Recorded information
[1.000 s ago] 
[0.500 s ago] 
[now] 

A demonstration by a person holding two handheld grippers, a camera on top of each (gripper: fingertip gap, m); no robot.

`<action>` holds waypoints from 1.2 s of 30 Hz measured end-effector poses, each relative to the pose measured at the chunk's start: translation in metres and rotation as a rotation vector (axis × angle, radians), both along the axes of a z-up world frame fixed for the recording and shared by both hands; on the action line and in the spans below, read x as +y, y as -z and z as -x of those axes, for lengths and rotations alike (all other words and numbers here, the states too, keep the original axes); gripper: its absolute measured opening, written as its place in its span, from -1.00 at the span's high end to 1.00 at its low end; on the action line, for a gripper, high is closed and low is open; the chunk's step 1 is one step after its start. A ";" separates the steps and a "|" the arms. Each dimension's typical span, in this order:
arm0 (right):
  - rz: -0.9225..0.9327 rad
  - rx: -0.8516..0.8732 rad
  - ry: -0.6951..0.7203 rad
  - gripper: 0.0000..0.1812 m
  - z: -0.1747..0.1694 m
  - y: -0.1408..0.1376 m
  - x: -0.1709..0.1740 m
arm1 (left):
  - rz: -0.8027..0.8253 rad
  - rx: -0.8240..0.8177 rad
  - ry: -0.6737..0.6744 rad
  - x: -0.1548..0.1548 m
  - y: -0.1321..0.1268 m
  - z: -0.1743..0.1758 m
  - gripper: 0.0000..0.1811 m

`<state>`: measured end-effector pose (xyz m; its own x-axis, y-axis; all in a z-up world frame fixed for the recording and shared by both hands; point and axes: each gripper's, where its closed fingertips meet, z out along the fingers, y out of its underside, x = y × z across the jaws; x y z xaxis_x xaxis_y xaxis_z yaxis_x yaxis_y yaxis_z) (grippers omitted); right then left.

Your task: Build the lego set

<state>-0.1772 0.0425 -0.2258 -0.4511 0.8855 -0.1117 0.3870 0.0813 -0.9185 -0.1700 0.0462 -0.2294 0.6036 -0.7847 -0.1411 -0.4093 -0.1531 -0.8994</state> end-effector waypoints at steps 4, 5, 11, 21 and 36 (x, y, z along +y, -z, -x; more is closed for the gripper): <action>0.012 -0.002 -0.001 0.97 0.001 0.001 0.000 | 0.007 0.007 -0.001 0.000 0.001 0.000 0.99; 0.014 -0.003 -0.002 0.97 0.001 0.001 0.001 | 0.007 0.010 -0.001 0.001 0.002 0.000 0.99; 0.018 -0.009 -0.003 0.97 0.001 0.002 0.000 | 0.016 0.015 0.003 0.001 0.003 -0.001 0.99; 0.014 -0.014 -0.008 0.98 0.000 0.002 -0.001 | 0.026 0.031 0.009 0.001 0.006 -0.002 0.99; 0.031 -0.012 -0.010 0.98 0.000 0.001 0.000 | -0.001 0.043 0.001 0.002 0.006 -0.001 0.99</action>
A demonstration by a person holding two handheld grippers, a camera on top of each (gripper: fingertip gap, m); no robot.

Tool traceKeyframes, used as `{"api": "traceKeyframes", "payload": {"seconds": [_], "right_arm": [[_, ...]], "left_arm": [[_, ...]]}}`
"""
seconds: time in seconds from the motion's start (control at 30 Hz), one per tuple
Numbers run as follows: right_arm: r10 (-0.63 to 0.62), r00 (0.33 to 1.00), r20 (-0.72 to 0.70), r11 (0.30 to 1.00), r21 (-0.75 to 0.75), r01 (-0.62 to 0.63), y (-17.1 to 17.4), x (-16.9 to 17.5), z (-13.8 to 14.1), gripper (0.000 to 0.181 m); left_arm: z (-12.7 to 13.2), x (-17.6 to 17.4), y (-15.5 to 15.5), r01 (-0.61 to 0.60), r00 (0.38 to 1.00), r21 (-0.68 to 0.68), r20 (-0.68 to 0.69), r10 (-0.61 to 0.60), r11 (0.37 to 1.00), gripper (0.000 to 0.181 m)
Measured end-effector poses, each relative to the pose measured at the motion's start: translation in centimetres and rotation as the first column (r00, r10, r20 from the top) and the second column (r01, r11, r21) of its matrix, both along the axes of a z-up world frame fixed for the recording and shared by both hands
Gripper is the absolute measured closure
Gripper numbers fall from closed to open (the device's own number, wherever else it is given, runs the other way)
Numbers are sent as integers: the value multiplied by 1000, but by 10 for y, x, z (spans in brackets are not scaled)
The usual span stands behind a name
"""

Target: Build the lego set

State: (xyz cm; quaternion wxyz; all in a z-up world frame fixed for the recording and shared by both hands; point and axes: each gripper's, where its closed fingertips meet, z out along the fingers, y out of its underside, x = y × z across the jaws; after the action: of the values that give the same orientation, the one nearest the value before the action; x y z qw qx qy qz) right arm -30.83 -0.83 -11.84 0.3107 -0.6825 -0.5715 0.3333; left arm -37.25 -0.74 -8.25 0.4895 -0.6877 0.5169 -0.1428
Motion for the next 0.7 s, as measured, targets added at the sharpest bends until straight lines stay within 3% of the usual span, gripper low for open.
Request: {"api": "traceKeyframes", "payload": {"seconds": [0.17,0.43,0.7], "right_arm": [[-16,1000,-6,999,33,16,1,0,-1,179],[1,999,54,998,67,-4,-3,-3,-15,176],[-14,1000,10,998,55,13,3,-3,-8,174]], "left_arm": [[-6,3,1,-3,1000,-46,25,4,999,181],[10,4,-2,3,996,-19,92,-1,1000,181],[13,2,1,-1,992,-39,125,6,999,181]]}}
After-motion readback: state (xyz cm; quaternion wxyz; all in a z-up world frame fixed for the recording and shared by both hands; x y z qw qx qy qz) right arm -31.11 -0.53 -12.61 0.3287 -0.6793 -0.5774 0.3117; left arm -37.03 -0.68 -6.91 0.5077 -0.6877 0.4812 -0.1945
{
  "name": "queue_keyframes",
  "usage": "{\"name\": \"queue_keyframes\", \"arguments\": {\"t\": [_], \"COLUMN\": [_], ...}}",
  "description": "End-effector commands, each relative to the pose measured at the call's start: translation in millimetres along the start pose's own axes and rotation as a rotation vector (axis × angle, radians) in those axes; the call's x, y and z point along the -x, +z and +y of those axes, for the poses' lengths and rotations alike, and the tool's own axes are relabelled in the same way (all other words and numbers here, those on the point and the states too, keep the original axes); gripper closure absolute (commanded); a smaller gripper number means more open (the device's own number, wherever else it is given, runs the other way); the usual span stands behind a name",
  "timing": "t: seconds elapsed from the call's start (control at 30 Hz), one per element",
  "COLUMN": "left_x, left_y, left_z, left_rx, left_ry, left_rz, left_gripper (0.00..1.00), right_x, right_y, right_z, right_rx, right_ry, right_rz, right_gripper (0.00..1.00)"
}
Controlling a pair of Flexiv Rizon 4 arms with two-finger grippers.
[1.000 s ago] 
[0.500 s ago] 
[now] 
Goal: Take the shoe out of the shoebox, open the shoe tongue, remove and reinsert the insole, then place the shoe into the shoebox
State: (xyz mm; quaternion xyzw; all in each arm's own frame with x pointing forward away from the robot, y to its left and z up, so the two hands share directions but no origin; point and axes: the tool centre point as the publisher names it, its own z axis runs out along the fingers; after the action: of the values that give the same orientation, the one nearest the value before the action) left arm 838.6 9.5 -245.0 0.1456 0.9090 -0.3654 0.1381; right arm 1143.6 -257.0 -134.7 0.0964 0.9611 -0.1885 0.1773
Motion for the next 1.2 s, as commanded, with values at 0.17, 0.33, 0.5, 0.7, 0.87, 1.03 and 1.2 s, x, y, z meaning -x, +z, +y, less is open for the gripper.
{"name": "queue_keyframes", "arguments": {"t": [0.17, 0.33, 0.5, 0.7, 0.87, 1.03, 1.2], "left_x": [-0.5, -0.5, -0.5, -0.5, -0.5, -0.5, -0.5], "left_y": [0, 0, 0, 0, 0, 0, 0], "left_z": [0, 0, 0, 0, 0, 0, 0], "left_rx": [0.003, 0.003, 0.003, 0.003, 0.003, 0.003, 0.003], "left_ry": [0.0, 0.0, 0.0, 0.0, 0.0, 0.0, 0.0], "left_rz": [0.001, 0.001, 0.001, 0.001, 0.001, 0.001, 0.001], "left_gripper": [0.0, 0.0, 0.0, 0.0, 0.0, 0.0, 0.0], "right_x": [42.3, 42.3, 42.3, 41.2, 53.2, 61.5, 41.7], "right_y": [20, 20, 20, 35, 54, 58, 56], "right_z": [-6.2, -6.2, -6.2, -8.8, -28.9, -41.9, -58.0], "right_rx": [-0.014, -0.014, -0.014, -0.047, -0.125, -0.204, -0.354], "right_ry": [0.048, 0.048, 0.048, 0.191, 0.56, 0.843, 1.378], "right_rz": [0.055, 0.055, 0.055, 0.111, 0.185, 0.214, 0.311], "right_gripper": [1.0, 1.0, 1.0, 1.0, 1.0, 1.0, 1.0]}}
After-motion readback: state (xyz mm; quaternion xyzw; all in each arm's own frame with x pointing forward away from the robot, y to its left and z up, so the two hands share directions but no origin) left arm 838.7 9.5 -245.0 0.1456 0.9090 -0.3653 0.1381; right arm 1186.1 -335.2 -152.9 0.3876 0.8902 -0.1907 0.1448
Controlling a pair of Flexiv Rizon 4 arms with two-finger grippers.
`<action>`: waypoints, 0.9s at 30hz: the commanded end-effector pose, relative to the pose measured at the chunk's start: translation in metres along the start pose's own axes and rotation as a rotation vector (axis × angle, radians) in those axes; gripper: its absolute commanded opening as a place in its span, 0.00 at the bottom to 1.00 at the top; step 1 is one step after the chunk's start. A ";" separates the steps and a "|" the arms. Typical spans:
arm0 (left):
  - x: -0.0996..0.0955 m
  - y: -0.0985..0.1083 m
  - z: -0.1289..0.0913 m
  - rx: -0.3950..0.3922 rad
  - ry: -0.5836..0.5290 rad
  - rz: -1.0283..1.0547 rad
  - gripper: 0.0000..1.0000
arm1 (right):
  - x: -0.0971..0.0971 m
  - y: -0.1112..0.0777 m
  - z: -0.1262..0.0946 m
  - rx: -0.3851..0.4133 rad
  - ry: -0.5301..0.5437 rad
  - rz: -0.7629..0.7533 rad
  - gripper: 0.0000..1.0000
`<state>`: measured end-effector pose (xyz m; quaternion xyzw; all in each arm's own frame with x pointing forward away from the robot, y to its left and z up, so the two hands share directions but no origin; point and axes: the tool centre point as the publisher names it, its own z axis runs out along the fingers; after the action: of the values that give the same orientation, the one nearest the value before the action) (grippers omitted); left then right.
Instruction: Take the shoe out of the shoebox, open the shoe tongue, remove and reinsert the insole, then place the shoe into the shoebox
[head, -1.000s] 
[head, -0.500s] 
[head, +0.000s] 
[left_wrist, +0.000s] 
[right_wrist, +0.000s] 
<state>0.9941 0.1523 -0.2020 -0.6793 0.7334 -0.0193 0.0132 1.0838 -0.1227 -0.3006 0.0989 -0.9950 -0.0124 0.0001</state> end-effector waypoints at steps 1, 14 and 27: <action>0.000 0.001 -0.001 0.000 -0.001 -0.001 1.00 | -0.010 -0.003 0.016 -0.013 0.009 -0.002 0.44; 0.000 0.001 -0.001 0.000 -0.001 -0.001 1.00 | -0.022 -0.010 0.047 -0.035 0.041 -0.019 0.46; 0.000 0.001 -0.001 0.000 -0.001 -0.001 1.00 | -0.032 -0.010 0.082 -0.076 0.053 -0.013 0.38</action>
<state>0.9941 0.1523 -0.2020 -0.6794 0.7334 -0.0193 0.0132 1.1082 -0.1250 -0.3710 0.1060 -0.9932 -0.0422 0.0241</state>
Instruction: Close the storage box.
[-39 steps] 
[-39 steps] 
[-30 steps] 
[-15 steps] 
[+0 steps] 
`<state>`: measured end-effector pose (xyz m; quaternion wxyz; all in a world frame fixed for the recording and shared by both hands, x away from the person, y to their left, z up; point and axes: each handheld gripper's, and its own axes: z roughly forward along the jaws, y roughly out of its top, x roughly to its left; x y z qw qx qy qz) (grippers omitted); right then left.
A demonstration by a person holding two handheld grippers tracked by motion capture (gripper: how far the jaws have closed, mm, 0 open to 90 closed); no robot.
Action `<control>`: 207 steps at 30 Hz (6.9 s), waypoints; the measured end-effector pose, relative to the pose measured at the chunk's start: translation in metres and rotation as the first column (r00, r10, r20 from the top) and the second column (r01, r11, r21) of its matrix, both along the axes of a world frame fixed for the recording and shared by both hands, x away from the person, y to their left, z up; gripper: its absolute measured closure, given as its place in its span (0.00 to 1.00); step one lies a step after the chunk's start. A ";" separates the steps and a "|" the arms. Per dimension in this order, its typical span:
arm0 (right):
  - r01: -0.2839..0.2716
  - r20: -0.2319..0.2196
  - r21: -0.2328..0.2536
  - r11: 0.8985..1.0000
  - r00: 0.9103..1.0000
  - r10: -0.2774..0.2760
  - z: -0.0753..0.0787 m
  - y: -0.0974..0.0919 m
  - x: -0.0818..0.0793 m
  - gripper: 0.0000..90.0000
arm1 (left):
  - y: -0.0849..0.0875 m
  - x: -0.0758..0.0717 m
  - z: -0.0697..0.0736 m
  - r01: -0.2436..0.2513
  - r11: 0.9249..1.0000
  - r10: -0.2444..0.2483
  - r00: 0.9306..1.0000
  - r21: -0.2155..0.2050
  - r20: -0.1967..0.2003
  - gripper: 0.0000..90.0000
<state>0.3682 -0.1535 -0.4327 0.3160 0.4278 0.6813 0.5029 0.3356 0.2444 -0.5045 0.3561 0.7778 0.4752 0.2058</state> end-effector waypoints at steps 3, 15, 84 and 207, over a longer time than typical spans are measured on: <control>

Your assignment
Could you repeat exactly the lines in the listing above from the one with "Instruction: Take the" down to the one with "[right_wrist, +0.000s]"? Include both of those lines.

Exercise response
Instruction: Take the shoe out of the shoebox, open the shoe tongue, remove and reinsert the insole, then place the shoe into the shoebox
[head, -1.000s] 
[head, -0.500s] 
[head, +0.000s] 
[left_wrist, +0.000s] 
[right_wrist, +0.000s] 

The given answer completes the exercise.